Task statement:
When you transcribe the listing that follows, keep every line exact and omit the pictures.

Given information:
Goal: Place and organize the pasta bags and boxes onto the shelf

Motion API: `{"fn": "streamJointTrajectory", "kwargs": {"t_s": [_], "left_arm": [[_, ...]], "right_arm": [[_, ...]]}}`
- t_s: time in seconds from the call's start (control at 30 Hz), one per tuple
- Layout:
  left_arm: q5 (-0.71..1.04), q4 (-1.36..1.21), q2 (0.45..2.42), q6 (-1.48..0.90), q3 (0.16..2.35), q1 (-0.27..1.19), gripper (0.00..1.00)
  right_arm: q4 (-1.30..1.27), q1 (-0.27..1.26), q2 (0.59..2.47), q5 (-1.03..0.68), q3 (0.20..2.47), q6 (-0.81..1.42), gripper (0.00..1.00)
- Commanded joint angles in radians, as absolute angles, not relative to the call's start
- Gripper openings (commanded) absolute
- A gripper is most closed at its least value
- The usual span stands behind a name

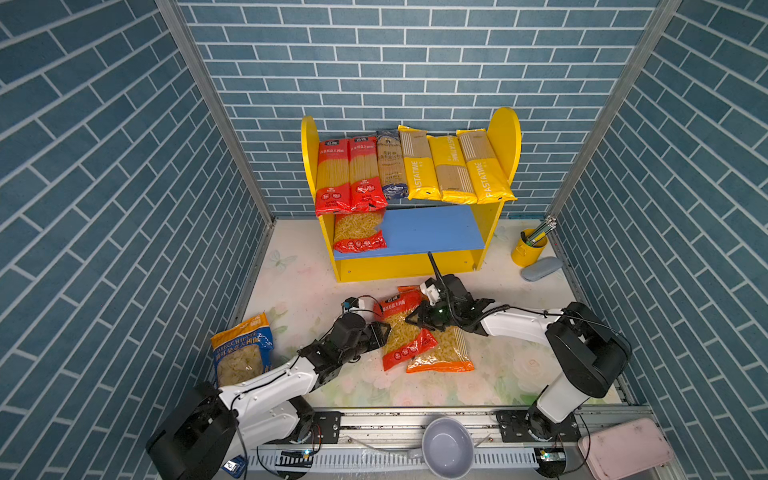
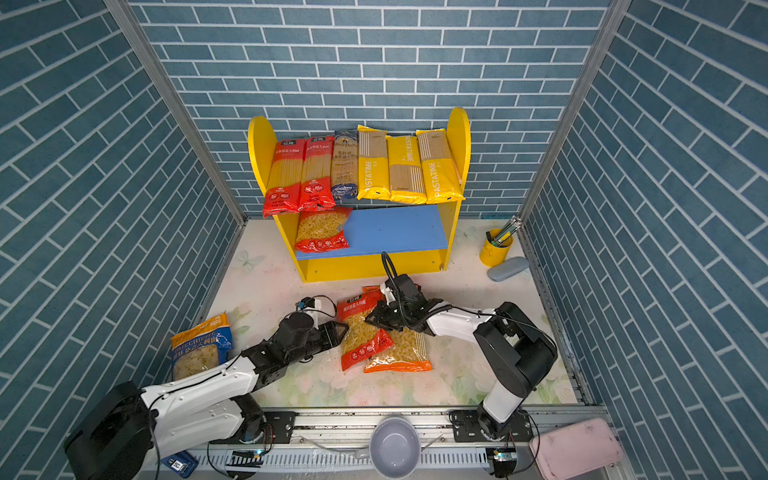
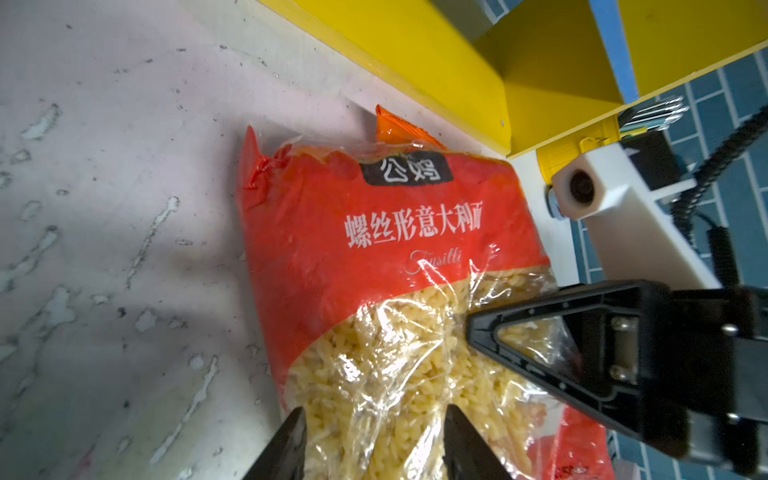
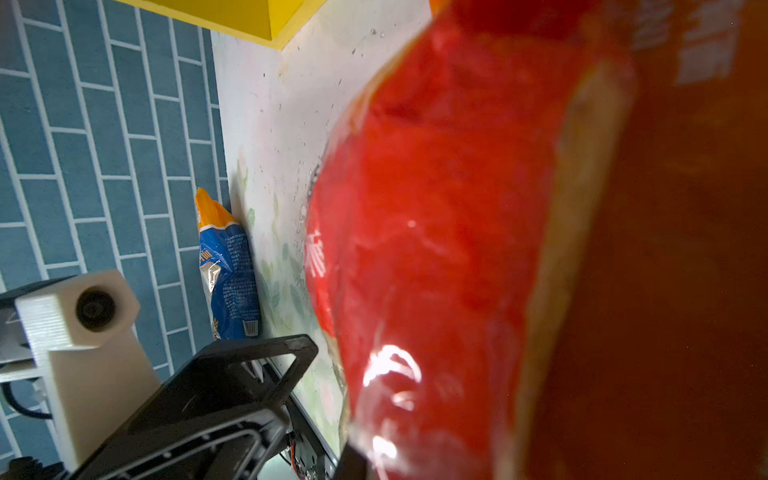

Exercise answer:
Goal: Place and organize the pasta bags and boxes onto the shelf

Motion API: `{"fn": "streamJointTrajectory", "kwargs": {"t_s": [_], "left_arm": [[_, ...]], "right_arm": [[_, ...]]}}`
- t_s: time in seconds from the call's start (control at 30 Hz), one per tuple
- Layout:
  left_arm: q5 (-0.71..1.04), q4 (-1.36..1.21), q2 (0.45..2.42), q6 (-1.48..0.90), q3 (0.16..2.35), q1 (-0.27..1.19), gripper (0.00..1.00)
  right_arm: q4 (-1.30..1.27), q1 (-0.27..1.26), q2 (0.59..2.47), q5 (-1.03..0.68), q3 (0.20..2.47), q6 (-0.81..1.42), gripper (0.00..1.00)
- Commanded joint angles in radians, as absolute angles, not relative to the call's start
- Gripper openings (commanded) absolute
- A gripper is most closed at its least value
- The usual span stands behind a name

The output requires nothing else.